GTRI founder Ajay Srivastava said India must argue that the United States is trying to impose its preferred import control framework on other countries through unilateral trade measures that do not fall under Section 301.
“India can also argue that concerns about forced labor, particularly in countries like China, are often product-specific and that the United States itself remains a major importer of many of the affected products.
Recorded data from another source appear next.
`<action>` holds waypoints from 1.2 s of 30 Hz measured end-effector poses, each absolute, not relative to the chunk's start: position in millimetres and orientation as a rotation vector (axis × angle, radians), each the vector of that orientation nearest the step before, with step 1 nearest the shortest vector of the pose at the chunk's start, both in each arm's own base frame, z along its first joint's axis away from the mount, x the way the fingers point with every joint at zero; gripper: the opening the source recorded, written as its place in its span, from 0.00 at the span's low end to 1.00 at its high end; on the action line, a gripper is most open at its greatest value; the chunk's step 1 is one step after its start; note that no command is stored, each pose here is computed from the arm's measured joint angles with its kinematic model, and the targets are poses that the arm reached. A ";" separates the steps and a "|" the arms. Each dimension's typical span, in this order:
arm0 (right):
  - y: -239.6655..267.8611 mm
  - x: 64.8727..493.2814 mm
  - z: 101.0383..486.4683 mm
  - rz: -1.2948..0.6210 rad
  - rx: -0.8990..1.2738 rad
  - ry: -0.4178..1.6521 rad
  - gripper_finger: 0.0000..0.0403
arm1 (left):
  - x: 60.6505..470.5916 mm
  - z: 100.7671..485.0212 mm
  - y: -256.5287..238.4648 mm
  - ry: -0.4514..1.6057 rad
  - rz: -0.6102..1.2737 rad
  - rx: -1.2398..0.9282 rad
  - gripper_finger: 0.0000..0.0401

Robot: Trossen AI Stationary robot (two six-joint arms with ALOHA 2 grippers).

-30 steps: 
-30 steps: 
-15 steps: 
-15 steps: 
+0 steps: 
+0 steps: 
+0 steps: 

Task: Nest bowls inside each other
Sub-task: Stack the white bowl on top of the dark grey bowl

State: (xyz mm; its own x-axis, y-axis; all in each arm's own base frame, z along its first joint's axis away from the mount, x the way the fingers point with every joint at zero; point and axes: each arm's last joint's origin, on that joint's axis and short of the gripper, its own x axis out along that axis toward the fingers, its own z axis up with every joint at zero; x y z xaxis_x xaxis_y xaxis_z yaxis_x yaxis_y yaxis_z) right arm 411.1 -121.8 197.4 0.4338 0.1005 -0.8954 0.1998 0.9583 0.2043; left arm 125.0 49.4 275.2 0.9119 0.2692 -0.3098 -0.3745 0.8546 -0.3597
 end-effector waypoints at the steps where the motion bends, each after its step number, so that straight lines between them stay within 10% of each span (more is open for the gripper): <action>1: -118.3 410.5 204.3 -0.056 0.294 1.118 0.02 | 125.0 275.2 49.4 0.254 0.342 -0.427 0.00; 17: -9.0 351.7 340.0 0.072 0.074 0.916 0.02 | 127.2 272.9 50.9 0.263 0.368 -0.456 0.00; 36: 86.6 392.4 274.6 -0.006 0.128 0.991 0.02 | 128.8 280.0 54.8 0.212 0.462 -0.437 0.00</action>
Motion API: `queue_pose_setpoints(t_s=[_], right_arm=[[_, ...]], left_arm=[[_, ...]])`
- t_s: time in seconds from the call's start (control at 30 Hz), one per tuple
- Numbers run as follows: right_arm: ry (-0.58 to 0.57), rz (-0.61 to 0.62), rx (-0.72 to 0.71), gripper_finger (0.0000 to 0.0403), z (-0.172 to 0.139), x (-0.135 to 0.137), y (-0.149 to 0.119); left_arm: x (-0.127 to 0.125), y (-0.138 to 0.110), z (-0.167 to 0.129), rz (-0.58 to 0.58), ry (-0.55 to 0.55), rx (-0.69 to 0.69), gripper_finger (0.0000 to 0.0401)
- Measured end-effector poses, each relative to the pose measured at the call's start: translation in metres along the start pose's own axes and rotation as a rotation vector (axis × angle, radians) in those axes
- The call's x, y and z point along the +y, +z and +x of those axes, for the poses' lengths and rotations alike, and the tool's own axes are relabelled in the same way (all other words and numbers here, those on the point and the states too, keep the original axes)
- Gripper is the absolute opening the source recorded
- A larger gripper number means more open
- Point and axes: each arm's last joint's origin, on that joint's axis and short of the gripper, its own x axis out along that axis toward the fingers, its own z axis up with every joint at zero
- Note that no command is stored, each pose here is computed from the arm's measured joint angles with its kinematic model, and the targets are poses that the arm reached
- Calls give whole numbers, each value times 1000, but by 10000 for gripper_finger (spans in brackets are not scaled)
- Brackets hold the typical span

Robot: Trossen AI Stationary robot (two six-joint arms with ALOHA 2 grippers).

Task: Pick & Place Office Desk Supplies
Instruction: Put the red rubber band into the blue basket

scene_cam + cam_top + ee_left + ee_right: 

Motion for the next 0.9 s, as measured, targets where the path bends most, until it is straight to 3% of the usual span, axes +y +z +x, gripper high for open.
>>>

Broad country-wide tariff measures are therefore an inappropriate response when the problem could be limited to a few products,” he said.
GTRI also sees the tariffs as part of a broader effort by Washington to increase pressure on India as the two sides negotiate a bilateral trade deal.
India should be prepared for additional Section 301 duties in areas such as overcapacity, he said.
On March 11 and 12, 2026, the Office of the United States Trade Representative (USTR) opened two separate Section 301 investigations involving 60 economies regarding concerns related to forced labor and industrial overcapacity.
The ÚSTR has now published its findings as part of the forced labor investigation and proposed additional tariffs on imports from 54 economies.
The proposal includes a 10% tariff on imports from Canada, Ecuador, the European Union, Indonesia, Mexico and Pakistan, and a 12.5% tariff on imports from another 48 economies, including India and China.
Pakistan and Indonesia are India’s competitors on the trade front.
The measure remains a draft and has not yet been finalized.
Lower rates have been proposed for textiles, although specific rates have not yet been finalized.
The proposal has now entered the consultation phase. Interested parties may submit requests to participate in the hearing and summaries of testimony until June 22, 2026, with written comments due by July 6.
ÚSTR has a hearing scheduled for July 7.
A final decision is expected in late June or July, potentially before the temporary Section 122 tariffs (10%) expire on 24 July 2026.
Once finalized, the tariffs could go into effect almost immediately.
The investigation is not based on allegations that Indian exports use forced labour, but on whether India restricts imports involving forced labor in third countries.